Highlights –
- Applied AI received the highest scores among the 14 trends on quantitative measures of innovation, interest, and investment due to its potential applications across a broader range of industries and proximity to mainstream adoption than other trends.
- McKinsey anticipates that the reason why industrializing ML is gaining traction is that more businesses turning to AI for an expanding range of applications.
According to McKinsey’s recently published Technology Trends Outlook 2022 report, applied AI and industrializing Machine Learning are two of the 14 most significant technology trends taking place right now.
According to McKinsey, the study builds on trend research presented in 2021, adds additional information, conducts a deeper analysis, and looks at “such tangible, quantitative factors as investment, research activity, and news coverage to gauge the momentum of each trend.
Applied AI leads the pack in terms of maturity and innovation
According to McKinsey, applied AI, based on tested and mature technologies, received the highest score among the 14 trends on quantitative measures of innovation, interest, and investment due to its potential applications across a broader range of industries and proximity to mainstream adoption than other trends.
The percentage of respondents who indicated their firms had implemented AI increased from 50% in the 2020 survey to 56% in the 2021 McKinsey Global Survey on the state of AI. The 2022 research claims that while product development and service operations are the corporate areas that have benefited the most from applied AI, tech industries lead the way in AI adoption.
Roger Roberts, a partner at McKinsey and one of the report’s co-authors, defined applied AI briefly as: “We see things moving from advanced analytics towards… putting machine learning to work on large-scale datasets in service of solving a persistent problem in a novel way,”
According to him, the move is reflected in the use of AI in various publications, not just because AI scientists are publishing more about it but because researchers are using AI in various domains and pushing the use of AI forward.

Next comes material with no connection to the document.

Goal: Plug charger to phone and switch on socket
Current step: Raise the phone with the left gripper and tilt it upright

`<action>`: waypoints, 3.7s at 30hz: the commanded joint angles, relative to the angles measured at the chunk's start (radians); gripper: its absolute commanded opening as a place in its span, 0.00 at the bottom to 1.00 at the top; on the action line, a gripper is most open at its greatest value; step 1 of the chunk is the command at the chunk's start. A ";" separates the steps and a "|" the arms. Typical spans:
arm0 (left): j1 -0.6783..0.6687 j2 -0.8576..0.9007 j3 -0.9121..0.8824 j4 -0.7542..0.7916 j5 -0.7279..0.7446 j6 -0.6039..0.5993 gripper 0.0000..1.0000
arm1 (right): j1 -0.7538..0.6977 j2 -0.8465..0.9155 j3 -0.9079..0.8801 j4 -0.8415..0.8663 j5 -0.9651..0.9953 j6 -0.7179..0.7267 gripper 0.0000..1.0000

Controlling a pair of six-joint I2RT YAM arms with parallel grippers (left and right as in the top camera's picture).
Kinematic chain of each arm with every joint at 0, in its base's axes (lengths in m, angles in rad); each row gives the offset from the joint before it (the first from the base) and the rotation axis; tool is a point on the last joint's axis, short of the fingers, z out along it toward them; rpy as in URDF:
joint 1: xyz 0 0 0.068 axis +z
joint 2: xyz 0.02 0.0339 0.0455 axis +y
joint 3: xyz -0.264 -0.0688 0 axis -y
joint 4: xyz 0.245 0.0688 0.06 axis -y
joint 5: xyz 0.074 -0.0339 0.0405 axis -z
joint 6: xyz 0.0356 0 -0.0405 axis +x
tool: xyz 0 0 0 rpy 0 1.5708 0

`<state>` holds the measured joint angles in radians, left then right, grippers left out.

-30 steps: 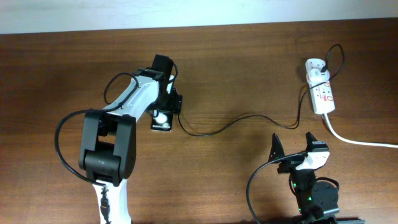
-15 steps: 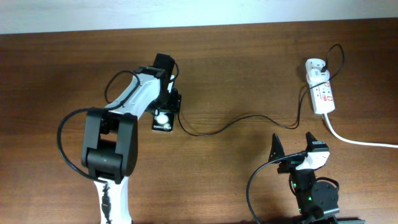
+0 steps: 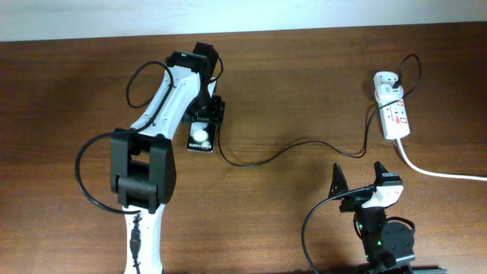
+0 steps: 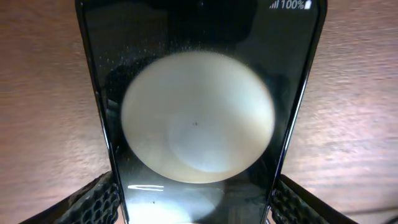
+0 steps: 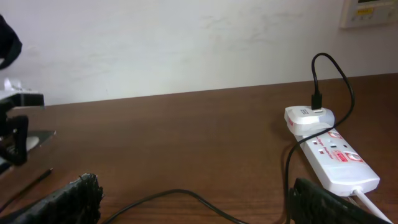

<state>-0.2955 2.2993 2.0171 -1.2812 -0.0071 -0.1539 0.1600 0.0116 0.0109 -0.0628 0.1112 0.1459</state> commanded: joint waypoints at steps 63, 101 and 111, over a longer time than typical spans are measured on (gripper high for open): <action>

“There is really that path from science, to engineering, to scale,” he said. “We see AI moving quite quickly down that path, and what I’m really excited about is the fact that more things are moving from engineering to scale.”
But the McKinsey research also emphasized several significant uncertainties that might impact the future of applied AI, such as the lack of finance and talent, worries about cybersecurity, and queries from stakeholders about AI’s ethical and reliable use.
Industrializing AI is a developing trend, according to McKinsey
As per McKinsey’s report, industrializing ML “involves creating an interoperable stack of technical tools for automating ML and scaling up its use so that organizations can realize its full potential.” McKinsey anticipates that industrializing ML will gain traction because more businesses are turning to AI for an expanding range of applications.
Roberts said, “It does encompass MLOps, but it extends more fully to include the way to think of the technology stack that supports scaling, which can get down to innovations at the microprocessor level. You’re seeing lots of new capabilities in silicon that support the acceleration of particular classes of AI work. Those innovations will move into broader use, allowing for faster and more efficient scaling in terms of computing resources and more sustainability.”
The report cites software solutions corresponding to the ML workflow, including data management, model creation, model deployment, and live model operations. It also incorporates integrated hardware and heterogeneous computing used in ML workflow operations.
Roberts added that he sees big tech organizations such as Google, Meta, and Microsoft taking the lead on industrialized ML “by a long distance.” But he predicts that the trend would soon make its way well beyond those companies: “As we create that toolchain for this new class of software and this new class of product as productized services, we’ll start to see more and more venture activity and corporate investment,” he explained.
McKinsey forecasts continued progress in AI
Roberts stressed that, in his opinion, economic concerns wouldn’t alter the strong momentum of AI.
“There’s never been a better time to be leading the application of AI to exciting business problems,” he said. “I think there’s enough momentum and capability flowing along the path of science to engineering to scale.” However, he did warn that there might be a widening gap between leaders and laggards inside specific industries.
“Leaders will continue to make the right investments in talent tooling and capabilities to help deliver scale,” he said. “Laggards may let the opportunity slip away if they’re not careful.”